- DATASET CONTENT -
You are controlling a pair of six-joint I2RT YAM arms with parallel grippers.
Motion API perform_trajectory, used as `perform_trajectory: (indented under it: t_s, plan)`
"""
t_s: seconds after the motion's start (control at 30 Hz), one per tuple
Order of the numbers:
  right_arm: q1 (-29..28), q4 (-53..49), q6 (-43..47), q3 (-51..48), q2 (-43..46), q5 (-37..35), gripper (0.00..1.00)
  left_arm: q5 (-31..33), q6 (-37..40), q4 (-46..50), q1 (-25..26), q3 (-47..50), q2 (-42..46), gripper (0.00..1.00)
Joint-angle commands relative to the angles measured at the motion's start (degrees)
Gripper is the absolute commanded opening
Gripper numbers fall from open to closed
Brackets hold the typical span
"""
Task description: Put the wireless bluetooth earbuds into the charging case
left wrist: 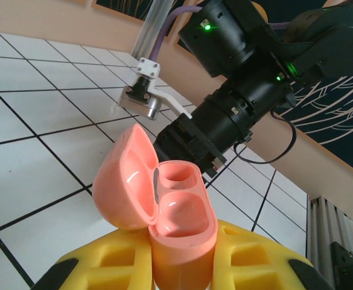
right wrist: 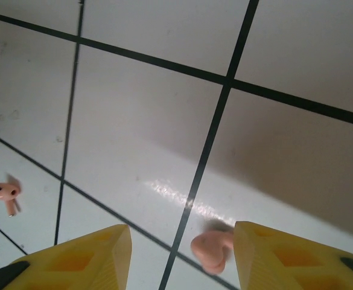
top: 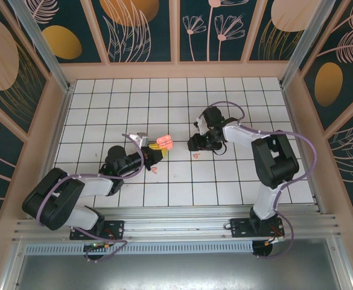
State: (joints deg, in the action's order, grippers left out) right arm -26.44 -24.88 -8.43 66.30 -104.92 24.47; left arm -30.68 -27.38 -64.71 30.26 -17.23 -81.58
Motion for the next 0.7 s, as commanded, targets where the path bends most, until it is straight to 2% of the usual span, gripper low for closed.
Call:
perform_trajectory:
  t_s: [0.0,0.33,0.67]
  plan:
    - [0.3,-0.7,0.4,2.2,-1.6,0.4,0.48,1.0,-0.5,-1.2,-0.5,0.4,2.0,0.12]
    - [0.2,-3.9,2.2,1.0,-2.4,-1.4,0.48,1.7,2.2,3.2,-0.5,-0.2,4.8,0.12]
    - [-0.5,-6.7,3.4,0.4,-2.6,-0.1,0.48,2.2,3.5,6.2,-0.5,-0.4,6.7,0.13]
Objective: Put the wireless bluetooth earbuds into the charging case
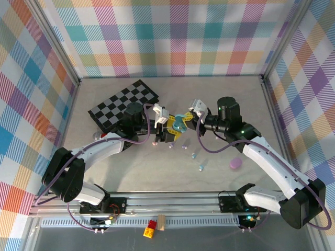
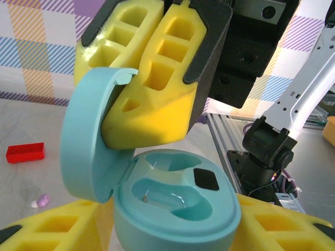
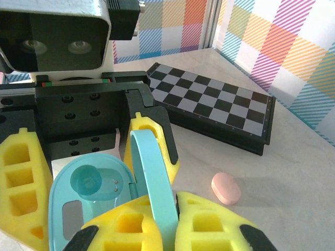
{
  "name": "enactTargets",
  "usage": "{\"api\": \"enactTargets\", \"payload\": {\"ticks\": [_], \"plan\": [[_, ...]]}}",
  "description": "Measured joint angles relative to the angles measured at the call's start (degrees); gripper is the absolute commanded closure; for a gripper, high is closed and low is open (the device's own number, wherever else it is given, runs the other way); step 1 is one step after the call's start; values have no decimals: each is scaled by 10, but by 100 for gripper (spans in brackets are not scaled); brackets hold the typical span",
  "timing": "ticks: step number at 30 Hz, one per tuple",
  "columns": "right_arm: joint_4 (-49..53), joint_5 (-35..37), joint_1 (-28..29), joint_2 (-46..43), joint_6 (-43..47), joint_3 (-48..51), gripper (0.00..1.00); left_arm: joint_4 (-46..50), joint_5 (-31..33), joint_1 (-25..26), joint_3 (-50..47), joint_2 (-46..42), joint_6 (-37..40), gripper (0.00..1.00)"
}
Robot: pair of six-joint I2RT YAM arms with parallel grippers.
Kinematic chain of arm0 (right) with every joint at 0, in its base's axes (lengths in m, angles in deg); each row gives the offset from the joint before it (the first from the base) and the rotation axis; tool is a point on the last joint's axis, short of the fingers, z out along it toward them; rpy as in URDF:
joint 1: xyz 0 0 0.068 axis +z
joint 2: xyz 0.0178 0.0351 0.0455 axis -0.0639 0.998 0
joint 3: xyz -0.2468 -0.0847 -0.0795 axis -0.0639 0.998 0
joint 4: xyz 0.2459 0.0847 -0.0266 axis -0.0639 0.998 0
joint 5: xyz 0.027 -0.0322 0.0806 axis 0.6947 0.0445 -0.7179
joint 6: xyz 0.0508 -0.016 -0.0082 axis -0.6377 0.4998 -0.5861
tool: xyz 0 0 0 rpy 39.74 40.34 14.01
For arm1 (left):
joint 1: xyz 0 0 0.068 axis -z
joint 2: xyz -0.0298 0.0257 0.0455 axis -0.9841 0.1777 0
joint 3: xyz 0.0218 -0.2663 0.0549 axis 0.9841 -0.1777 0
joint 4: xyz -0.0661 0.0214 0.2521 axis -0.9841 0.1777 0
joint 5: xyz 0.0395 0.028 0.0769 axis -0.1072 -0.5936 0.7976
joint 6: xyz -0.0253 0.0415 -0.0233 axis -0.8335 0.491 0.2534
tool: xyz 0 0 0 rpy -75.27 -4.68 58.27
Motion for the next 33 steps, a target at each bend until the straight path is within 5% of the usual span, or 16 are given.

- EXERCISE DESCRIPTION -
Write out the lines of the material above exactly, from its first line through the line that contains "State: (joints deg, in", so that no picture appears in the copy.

- ANSWER SECTION -
You are controlling a pair of six-joint I2RT YAM arms with parallel grippers.
Motion API perform_trajectory, used as `perform_trajectory: (indented under it: t_s, plan)`
"""
t_s: seconds after the motion's start (control at 30 Hz), one per tuple
Order of the numbers:
  right_arm: q1 (-29..28), q4 (-53..49), q6 (-43..47), q3 (-51..48), q2 (-43..46), q5 (-37..35), gripper (0.00..1.00)
  left_arm: q5 (-31..33), q6 (-37..40), q4 (-46..50), q1 (-25..26), q3 (-47..50), q2 (-42..46), gripper (0.00..1.00)
Joint-angle commands relative to the angles measured at the motion's start (degrees)
Gripper is the absolute commanded opening
Gripper numbers fall from open to closed
Brackets hold the typical span
"""
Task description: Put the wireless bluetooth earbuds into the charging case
left wrist: 
right wrist: 
top: 
State: (joints deg, in the action's order, grippers left out) right arm -26.44 -24.88 -8.43 66.30 -104.92 24.47; left arm -30.68 -27.38 -64.71 30.26 -17.23 -81.58

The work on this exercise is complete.